U. S. Supreme Court Happenings and Favorable Federal Circuit Opinions for the Week of July 1-5, 2024--
U. S. Supreme Court Happenings– Week ending July 5, 2024 –
The Justices released an order list, which gave us 53 pages of copy to process. As is common for an end-of-term order list, this one starts with
a bunch of GVRs (cert "granted," judgment "vacated," case "remanded") based on notable recent rulings, then follows with a few grants and then a bunch of comments on cert denials. In this
order list there were a bunch of Erlinger remands along with a number of Loper Bright ones and a few based on Fischer and Diaz. The most notable of the set, though, are the many Rahimi
remands in an array of cases raising Second Amendment challenges to various application of federal criminal gun possession prohibitions under 18 USC 922(g). In particular, it seems the
Supreme Court has GVRed all the felon-in-possession cases that the U. S. Solicitor General suggested be taken up right away in light of Rahimi. We are not really surprised the Justices
are content to kick federal felon-in-possession cases down the road, but it simply ensure a lot more legal churn in lower courts (and perhaps a lot more people unconstitutionally prosecuted)

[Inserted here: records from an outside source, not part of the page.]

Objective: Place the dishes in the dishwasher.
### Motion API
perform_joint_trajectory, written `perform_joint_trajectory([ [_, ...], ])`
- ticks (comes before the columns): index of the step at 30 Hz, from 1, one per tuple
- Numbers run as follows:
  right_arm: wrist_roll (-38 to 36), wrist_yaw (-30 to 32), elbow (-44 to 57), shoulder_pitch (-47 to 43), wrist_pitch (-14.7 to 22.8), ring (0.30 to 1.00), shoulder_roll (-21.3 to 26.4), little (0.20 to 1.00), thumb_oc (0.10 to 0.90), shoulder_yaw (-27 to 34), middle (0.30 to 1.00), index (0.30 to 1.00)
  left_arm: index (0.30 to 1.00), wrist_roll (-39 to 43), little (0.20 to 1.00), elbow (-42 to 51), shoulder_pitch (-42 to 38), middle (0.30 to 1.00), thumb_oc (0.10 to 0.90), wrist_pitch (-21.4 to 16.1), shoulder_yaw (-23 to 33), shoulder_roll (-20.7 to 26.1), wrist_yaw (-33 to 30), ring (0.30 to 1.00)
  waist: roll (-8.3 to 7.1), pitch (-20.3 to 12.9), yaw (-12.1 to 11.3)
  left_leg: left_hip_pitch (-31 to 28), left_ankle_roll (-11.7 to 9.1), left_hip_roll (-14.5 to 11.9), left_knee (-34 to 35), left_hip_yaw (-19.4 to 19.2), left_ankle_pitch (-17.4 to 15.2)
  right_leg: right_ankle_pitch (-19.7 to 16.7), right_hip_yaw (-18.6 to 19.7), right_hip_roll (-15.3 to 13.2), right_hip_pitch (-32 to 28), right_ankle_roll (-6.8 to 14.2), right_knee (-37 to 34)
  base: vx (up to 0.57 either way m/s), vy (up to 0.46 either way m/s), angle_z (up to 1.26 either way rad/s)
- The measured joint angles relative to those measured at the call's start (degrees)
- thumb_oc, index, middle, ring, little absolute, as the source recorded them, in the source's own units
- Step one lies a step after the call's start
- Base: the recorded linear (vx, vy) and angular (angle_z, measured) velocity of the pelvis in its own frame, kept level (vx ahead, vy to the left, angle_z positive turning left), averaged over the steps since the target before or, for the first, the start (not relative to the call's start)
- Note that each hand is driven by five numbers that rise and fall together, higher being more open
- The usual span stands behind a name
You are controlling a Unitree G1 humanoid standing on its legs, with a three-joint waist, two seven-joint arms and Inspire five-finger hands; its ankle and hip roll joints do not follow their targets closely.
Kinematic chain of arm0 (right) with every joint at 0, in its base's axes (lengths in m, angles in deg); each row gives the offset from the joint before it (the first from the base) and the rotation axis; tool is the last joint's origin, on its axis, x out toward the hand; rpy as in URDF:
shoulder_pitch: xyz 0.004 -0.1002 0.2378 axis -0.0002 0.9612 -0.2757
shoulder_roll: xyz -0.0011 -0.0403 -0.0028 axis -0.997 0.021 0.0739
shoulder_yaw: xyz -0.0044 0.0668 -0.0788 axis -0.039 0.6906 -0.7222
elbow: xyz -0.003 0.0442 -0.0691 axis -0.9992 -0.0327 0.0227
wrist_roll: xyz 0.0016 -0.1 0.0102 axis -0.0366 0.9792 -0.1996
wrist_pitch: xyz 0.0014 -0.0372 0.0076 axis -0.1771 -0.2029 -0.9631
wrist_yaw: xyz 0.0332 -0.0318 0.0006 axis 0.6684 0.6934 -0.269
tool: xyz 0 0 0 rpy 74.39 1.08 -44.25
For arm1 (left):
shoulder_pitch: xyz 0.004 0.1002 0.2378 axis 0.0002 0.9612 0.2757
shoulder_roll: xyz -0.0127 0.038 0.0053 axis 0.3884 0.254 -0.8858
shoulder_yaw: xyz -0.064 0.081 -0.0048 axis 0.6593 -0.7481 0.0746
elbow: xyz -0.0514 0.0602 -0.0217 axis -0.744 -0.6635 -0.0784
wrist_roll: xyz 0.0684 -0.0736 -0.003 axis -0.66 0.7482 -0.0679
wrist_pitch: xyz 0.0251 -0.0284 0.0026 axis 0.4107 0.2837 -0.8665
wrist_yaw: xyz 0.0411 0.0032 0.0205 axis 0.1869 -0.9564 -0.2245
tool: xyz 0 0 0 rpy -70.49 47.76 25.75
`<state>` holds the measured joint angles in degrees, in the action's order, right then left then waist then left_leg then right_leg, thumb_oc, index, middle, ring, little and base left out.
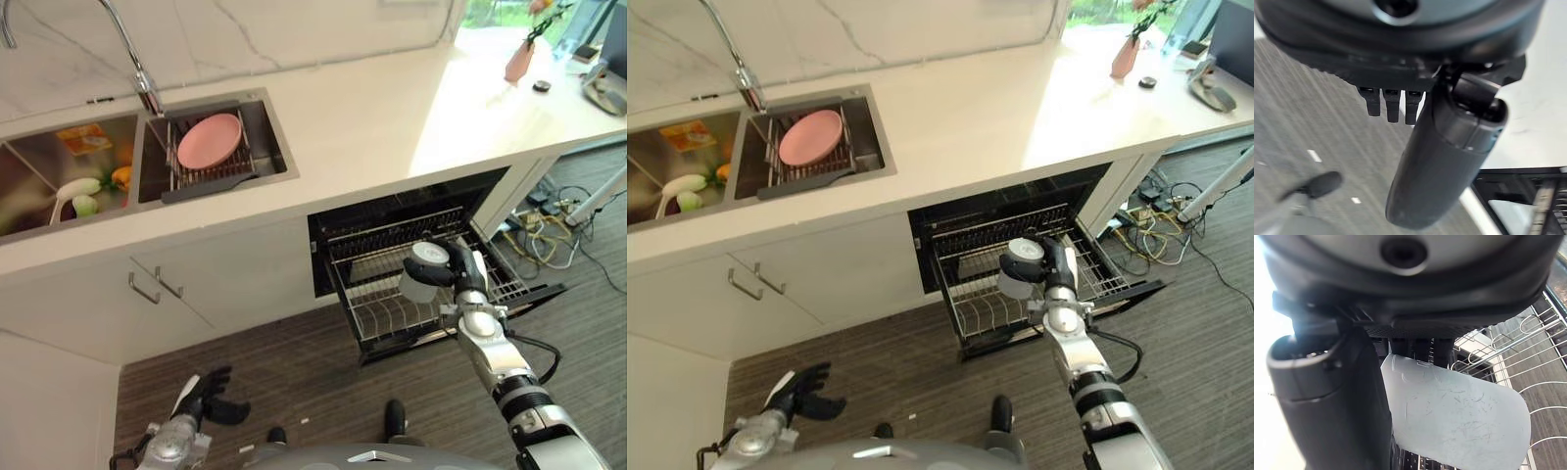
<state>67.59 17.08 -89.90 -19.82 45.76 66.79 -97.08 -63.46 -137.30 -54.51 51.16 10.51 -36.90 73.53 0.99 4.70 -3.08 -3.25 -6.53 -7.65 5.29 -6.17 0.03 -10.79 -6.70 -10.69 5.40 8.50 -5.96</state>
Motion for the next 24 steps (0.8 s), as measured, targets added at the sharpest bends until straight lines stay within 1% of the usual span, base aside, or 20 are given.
perform_joint_trajectory([
  [1,0.4,0.4,-3.0,-1.6,-0.5,0.300,0.1,0.300,0.400,0.1,0.300,0.300,0.900,-2.0,0.900,-2.3,0.3,0.900,0.800,1.2,-0.4,-0.2,-0.5,0.900,-0.03,0.0,0.0,0.4,-0.1,0.0,-0.1,0.7,0.1,0.0,-0.7,-0.1,-0.1,-0.1,0.0,-0.04,0.012,0.30],
  [2,1.0,0.8,-3.9,-2.2,-0.7,0.300,0.5,0.300,0.400,0.1,0.300,0.300,0.900,-3.3,0.900,-2.2,1.4,0.900,0.800,1.6,-0.4,-0.1,-0.5,0.900,-0.21,0.2,-0.5,0.5,-0.1,0.0,-0.1,0.9,0.2,0.0,-0.8,-0.1,0.2,-0.1,0.0,-0.05,0.015,0.18],
  [4,2.0,1.1,-7.0,-4.5,-0.6,0.300,1.6,0.300,0.400,0.0,0.300,0.300,0.900,-5.0,0.900,-3.5,1.7,0.900,0.800,1.6,-0.5,-0.5,-1.1,0.900,-0.11,0.4,-2.2,1.7,-0.1,0.1,-0.1,1.3,0.4,0.0,-1.2,-0.2,1.1,-0.1,0.0,-0.07,0.017,0.11],
  [6,2.0,1.0,-11.8,-7.7,-0.2,0.300,1.8,0.300,0.400,-0.3,0.300,0.300,0.900,-6.4,0.900,-5.2,1.0,0.900,0.800,0.9,-0.5,-0.6,-2.0,0.900,-0.09,0.8,-2.8,3.2,-0.2,0.3,-0.1,1.8,0.8,-0.1,-1.8,-0.2,1.9,-0.2,0.0,-0.04,0.018,0.17],
  [7,2.0,0.5,-16.3,-10.5,0.0,0.300,2.1,0.300,0.400,-1.8,0.300,0.300,0.900,-6.7,0.900,-8.1,-1.0,0.900,0.800,0.5,-0.5,-0.8,-2.4,0.900,-0.09,1.1,-2.8,3.8,-0.3,0.3,-0.1,2.5,1.1,-0.2,-2.5,-0.3,2.4,-0.3,0.0,-0.02,0.009,0.24],
  [8,1.9,-0.7,-19.7,-12.7,-1.0,0.300,2.5,0.300,0.400,-3.6,0.300,0.300,0.900,-7.2,0.900,-10.4,-3.4,0.900,0.800,0.9,-0.5,-0.9,-2.9,0.900,-0.15,1.6,-2.9,4.6,-0.5,0.1,-0.1,3.0,1.4,-0.3,-2.8,-0.2,2.9,-0.3,0.1,-0.02,0.005,0.24],
  [9,2.0,-1.9,-20.2,-13.1,-1.9,0.300,2.4,0.300,0.400,-4.7,0.300,0.300,0.900,-7.8,0.900,-11.4,-4.1,0.900,0.800,1.0,-0.5,-1.0,-3.1,0.900,-0.16,1.9,-3.0,5.0,-0.6,0.0,-0.1,3.3,1.5,-0.3,-3.1,0.0,3.2,-0.3,0.1,-0.02,0.010,0.11],
  [10,2.1,-2.9,-20.6,-13.4,-1.8,0.300,2.0,0.300,0.400,-5.7,0.300,0.300,0.900,-8.3,0.900,-13.0,-4.7,0.900,0.800,0.9,-0.5,-1.2,-3.5,0.900,-0.09,2.1,-3.0,5.5,-0.6,-0.1,-0.1,3.2,1.5,-0.3,-3.1,0.0,3.7,-0.4,0.0,0.00,0.000,0.00],
  [11,2.3,-3.8,-23.0,-14.9,-1.9,0.300,1.2,0.300,0.400,-7.9,0.300,0.300,0.900,-8.7,0.900,-15.7,-6.1,0.900,0.800,0.4,-0.5,-1.9,-3.9,0.900,0.05,2.8,-2.8,5.5,-0.6,-0.1,-0.1,3.2,1.5,-0.3,-3.1,0.0,3.8,-0.4,0.0,0.00,0.000,0.00],
  [12,3.1,-4.0,-26.4,-16.1,-2.1,0.300,-0.6,0.300,0.400,-8.4,0.300,0.300,0.900,-8.9,0.900,-19.5,-7.9,0.900,0.800,0.4,-0.3,-2.9,-4.6,0.900,0.13,3.0,-2.6,5.6,-0.6,-0.1,-0.1,3.2,1.5,-0.3,-3.2,0.0,3.8,-0.4,0.0,0.00,0.000,0.00],
  [13,3.5,-3.9,-29.0,-16.5,-2.8,0.300,-2.9,0.300,0.400,-7.9,0.300,0.300,0.900,-8.9,0.900,-22.3,-9.3,0.900,0.800,0.9,-0.3,-4.0,-5.3,0.900,0.13,3.0,-2.6,5.7,-0.7,-0.2,-0.1,3.2,1.5,-0.2,-3.2,0.1,3.9,-0.5,0.0,0.00,0.000,0.00],
  [14,3.5,-3.9,-30.5,-16.4,-3.3,0.300,-5.0,0.300,0.400,-6.9,0.300,0.300,0.900,-9.0,0.900,-23.0,-9.6,0.900,0.800,1.4,-0.3,-4.7,-5.6,0.900,0.07,3.1,-2.5,5.9,-0.7,-0.3,-0.1,3.2,1.4,-0.1,-3.2,0.2,4.1,-0.6,0.0,0.00,0.000,0.00],
  [17,3.4,-4.1,-29.9,-16.5,-3.3,0.300,-8.9,0.300,0.400,-5.6,0.300,0.300,0.900,-10.0,0.900,-22.2,-9.6,0.900,0.800,1.8,-0.5,-6.1,-5.6,0.900,0.08,3.5,-3.0,6.5,-0.7,-0.3,-0.1,3.2,1.5,-0.2,-3.2,0.3,4.7,-0.7,0.2,0.00,0.000,0.00],
  [19,2.9,-3.3,-29.9,-16.5,-3.4,0.300,-11.9,0.300,0.400,-6.2,0.300,0.300,0.900,-10.1,0.900,-21.5,-9.7,0.900,0.800,1.9,-0.9,-6.5,-5.7,0.900,0.06,3.5,-3.1,6.6,-0.7,-0.2,-0.1,2.9,1.4,-0.1,-3.3,0.2,4.7,-0.7,0.2,0.00,0.000,0.00],
  [22,1.6,-1.8,-29.9,-16.7,-3.1,0.300,-12.7,0.300,0.400,-6.0,0.300,0.300,0.900,-10.1,0.900,-19.4,-10.3,0.900,0.800,2.1,-1.2,-6.4,-6.7,0.900,0.00,3.5,-3.6,6.8,-0.7,-0.2,-0.1,3.2,1.5,-0.1,-3.6,0.1,4.8,-0.7,0.2,0.00,0.001,0.04],
  [23,1.4,-1.6,-30.0,-16.7,-3.0,0.413,-12.2,0.413,0.475,-5.7,0.413,0.413,0.900,-10.0,0.900,-18.8,-10.5,0.900,0.800,2.2,-2.1,-6.3,-7.2,0.900,-0.03,3.5,-3.5,7.0,-0.7,-0.2,-0.1,3.5,1.5,-0.1,-3.8,0.1,4.8,-0.7,0.2,-0.01,0.002,0.08],
  [24,1.1,-1.7,-30.0,-16.7,-3.0,0.900,-12.0,0.900,0.800,-5.7,0.900,0.900,0.900,-10.0,0.900,-18.6,-11.0,0.900,0.800,2.1,-2.4,-6.3,-7.4,0.900,-0.01,3.5,-3.6,7.1,-0.8,-0.2,-0.1,3.5,1.5,-0.1,-3.9,0.1,4.8,-0.7,0.2,-0.02,-0.001,0.05],
])
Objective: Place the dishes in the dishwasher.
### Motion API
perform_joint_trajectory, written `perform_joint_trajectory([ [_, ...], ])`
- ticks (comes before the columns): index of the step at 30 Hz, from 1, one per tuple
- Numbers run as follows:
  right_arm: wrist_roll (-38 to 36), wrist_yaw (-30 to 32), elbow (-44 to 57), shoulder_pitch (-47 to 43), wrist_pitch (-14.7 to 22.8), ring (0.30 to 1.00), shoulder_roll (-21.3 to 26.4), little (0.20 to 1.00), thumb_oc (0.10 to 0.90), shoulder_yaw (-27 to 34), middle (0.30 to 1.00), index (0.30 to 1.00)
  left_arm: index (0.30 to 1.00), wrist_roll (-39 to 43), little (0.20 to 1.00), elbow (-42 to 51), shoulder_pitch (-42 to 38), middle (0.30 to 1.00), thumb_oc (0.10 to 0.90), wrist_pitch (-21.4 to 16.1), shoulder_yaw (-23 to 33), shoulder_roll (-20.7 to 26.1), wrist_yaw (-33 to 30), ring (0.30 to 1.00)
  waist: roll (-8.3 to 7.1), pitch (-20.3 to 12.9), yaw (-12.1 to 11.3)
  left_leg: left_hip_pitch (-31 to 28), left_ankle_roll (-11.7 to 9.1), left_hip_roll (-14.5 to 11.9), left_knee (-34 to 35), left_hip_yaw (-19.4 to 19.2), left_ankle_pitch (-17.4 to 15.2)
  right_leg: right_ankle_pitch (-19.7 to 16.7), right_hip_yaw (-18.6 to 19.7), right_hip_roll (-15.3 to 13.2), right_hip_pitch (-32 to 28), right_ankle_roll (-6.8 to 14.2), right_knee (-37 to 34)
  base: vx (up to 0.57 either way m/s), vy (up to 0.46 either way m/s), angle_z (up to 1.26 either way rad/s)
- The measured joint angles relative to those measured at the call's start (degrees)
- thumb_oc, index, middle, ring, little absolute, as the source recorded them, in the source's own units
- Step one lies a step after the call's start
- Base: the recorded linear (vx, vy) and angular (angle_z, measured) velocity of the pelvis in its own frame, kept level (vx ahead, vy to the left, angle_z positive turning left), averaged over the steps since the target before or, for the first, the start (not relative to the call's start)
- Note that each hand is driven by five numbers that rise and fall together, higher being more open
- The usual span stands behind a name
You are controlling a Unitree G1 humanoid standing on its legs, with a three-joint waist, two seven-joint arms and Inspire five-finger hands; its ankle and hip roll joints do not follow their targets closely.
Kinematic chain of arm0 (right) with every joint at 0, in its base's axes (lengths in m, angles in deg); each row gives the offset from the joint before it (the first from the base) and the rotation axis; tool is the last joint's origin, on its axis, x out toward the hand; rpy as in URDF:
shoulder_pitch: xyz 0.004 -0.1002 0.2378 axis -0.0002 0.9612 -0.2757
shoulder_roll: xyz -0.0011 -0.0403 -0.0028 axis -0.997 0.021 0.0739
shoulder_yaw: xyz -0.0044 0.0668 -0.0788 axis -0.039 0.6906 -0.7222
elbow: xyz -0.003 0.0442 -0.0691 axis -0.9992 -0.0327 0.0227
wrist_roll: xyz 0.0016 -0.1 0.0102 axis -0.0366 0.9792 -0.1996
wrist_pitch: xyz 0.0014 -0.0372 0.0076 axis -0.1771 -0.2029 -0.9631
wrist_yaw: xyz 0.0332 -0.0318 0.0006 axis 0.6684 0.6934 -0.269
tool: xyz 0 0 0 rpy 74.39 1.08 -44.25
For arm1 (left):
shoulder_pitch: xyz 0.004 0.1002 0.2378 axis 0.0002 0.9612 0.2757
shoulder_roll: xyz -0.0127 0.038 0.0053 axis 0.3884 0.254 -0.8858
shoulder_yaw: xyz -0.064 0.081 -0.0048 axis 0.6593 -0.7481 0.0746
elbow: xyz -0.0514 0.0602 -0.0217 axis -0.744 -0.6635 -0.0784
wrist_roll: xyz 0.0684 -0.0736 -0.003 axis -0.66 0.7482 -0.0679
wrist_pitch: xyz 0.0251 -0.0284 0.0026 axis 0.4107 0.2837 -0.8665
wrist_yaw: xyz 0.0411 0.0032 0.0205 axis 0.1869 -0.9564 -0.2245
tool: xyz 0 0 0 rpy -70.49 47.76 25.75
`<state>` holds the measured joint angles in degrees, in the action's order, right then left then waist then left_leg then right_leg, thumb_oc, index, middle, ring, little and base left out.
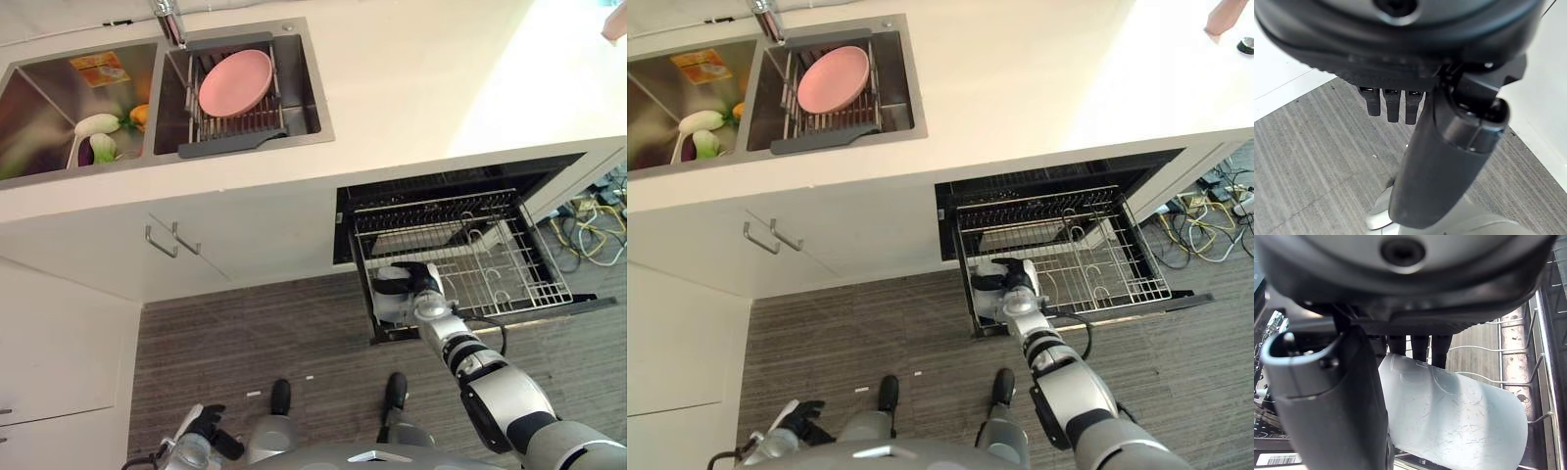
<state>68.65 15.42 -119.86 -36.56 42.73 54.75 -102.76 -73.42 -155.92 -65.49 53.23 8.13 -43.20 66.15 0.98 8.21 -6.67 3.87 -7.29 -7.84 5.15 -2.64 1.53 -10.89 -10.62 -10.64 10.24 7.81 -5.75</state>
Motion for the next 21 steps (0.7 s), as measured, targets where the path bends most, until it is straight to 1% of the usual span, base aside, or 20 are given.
perform_joint_trajectory([
  [3,-2.0,0.4,-1.0,-0.4,0.2,0.900,0.1,0.900,0.800,0.0,0.900,0.900,0.900,0.0,0.900,2.5,-0.7,0.900,0.800,-0.2,-0.9,-0.1,-0.4,0.900,0.03,0.0,-0.1,1.0,-0.2,-0.1,0.0,0.7,0.2,0.0,-0.8,0.0,0.2,0.0,0.0,0.00,-0.002,0.10],
  [8,-1.2,0.3,-0.9,-0.7,-0.3,0.900,0.3,0.900,0.800,-1.6,0.900,0.900,0.900,0.0,0.900,3.6,-1.0,0.900,0.800,-0.2,-0.9,-0.8,-1.0,0.900,0.16,0.1,-0.6,1.2,-0.2,-0.1,0.0,1.5,0.4,0.0,-1.6,0.0,0.3,-0.1,0.0,0.00,0.001,0.08],
  [10,4.6,1.3,1.2,-0.4,-1.2,0.900,1.8,0.900,0.800,-3.3,0.900,0.900,0.900,0.0,0.900,2.7,-0.9,0.900,0.800,-0.2,-0.6,-1.3,-1.3,0.900,0.15,0.1,-0.4,1.2,-0.2,-0.1,0.0,1.4,0.4,0.0,-1.5,0.0,0.3,0.0,0.0,0.00,0.000,0.00],
  [12,11.5,1.9,9.8,2.5,-2.0,0.900,5.8,0.900,0.800,-6.0,0.900,0.900,0.900,-0.1,0.900,2.0,-0.8,0.900,0.800,-0.1,0.0,-1.6,-1.7,0.900,0.02,0.2,-0.3,1.0,-0.2,0.0,0.0,1.2,0.4,0.0,-1.3,-0.1,0.3,0.0,0.0,0.02,0.010,-0.04],
  [14,19.8,2.1,21.2,5.8,-1.9,0.900,12.4,0.900,0.800,-9.2,0.900,0.900,0.900,-0.9,0.900,1.7,-0.5,0.900,0.800,0.3,1.1,-1.7,-1.9,0.900,-0.06,0.3,0.1,0.5,-0.2,0.0,0.0,0.8,0.3,0.0,-0.7,-0.1,0.0,0.0,0.0,0.03,0.009,-0.11],
  [15,23.9,2.3,25.8,6.8,-1.1,0.900,15.1,0.900,0.800,-9.5,0.900,0.900,0.900,-1.1,0.900,1.4,0.1,0.900,0.800,0.5,2.2,-1.8,-2.1,0.900,0.03,0.3,0.2,-0.3,-0.1,0.1,0.0,0.3,0.2,0.0,-0.5,-0.1,-0.5,0.0,0.0,0.02,0.001,-0.12],
  [16,23.9,2.3,25.8,6.8,-1.1,0.900,15.1,0.900,0.800,-9.5,0.900,0.900,0.900,-1.1,0.900,1.4,0.1,0.900,0.800,0.5,2.2,-1.8,-2.1,0.900,0.03,0.3,0.2,-0.3,-0.1,0.1,0.0,0.3,0.2,0.0,-0.5,-0.1,-0.5,0.0,0.0,0.06,0.006,-0.16],
  [17,26.1,3.6,27.3,6.6,-0.7,0.900,16.7,0.900,0.800,-8.5,0.900,0.900,0.900,-1.1,0.900,0.8,0.4,0.900,0.800,0.5,2.2,-1.6,-2.5,0.900,-0.05,0.3,1.2,-1.3,-0.1,0.0,0.0,-0.2,0.0,0.1,0.0,0.0,-1.1,0.0,0.0,0.06,0.007,-0.15],
  [18,27.5,3.4,30.4,7.5,-1.2,0.900,18.2,0.900,0.800,-6.4,0.900,0.900,0.900,-1.2,0.900,0.5,0.3,0.900,0.800,0.8,2.8,-1.7,-2.5,0.900,-0.26,0.3,1.9,-2.1,-0.2,-0.1,0.0,-0.7,-0.3,0.2,0.5,0.2,-1.6,0.2,0.0,0.07,0.003,-0.18],
  [19,28.0,3.1,40.7,13.5,-1.1,0.900,20.5,0.900,0.800,-0.7,0.900,0.900,0.900,-1.3,0.900,0.0,0.3,0.900,0.800,1.2,6.0,-2.5,-2.7,0.900,-0.30,0.4,2.0,-2.8,-0.1,-0.1,0.0,-0.9,-0.4,0.3,0.8,0.2,-2.2,0.2,0.0,0.04,-0.004,-0.22],
  [20,28.3,3.7,45.8,16.9,-0.6,0.900,20.9,0.900,0.800,2.3,0.900,0.900,0.900,-1.3,0.900,-0.9,0.7,0.900,0.800,1.6,7.8,-3.2,-2.9,0.900,-0.39,0.4,2.9,-4.1,0.0,-0.1,0.0,-1.6,-0.8,0.4,1.3,0.2,-3.0,0.2,0.0,0.04,-0.012,-0.23],
  [21,27.9,4.2,47.8,18.7,0.4,0.900,20.8,0.900,0.800,3.8,0.900,0.900,0.900,-1.2,0.900,-2.1,1.4,0.900,0.800,2.4,8.6,-3.5,-2.8,0.900,-0.47,0.1,4.4,-5.3,0.1,-0.1,0.0,-2.1,-1.1,0.6,1.5,0.2,-4.0,0.3,0.0,0.04,-0.012,-0.22],
])
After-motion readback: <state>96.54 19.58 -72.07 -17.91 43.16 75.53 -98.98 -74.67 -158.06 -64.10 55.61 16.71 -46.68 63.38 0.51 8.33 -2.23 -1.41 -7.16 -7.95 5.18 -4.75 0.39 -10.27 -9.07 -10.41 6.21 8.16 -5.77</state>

as the Justices go off on their summer vacation and the rest of us try to read Rahimi tea leaves. There is little doubt that the Justices will have to resolve the constitutionality of 922(g)
(1) sooner or later, but they ultimately get to decided just when and how while the rest of use deal with the legal uncertainty. They did grant cert (and consolidate) two cases involving the
application of the First Step Act. Specifically, as explained in this cert petition in one of the cases, the issue taken up by the Court in the new cases of Duffey and Hewitt is:
Whether the First Step Act’s sentencing reduction provisions apply to a defendant originally sentenced before the First Step Act’s enactment when that original sentence is judicially vacated
and the defendant is resentenced to a new term of imprisonment after the First Step Act’s enactment.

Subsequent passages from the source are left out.